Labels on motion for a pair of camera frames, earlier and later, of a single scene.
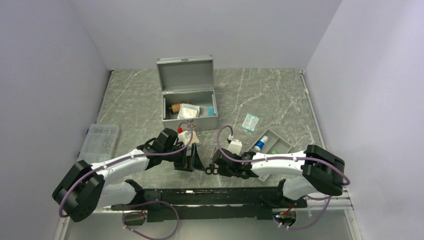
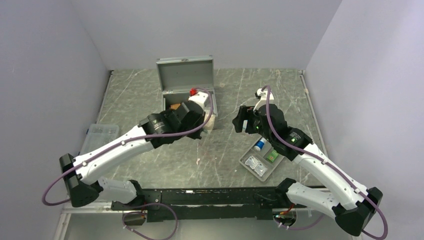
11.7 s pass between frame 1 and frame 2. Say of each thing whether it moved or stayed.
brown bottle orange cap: stayed
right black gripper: moved
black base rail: stayed
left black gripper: moved
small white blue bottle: stayed
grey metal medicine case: stayed
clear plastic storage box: stayed
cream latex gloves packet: moved
···
YOUR GOAL:
Quote, word for word, every line starting at the one that contains "brown bottle orange cap: stayed" and ending with the final line of the entries.

WRITTEN REPLY:
brown bottle orange cap: stayed
right black gripper: moved
black base rail: stayed
left black gripper: moved
small white blue bottle: stayed
grey metal medicine case: stayed
clear plastic storage box: stayed
cream latex gloves packet: moved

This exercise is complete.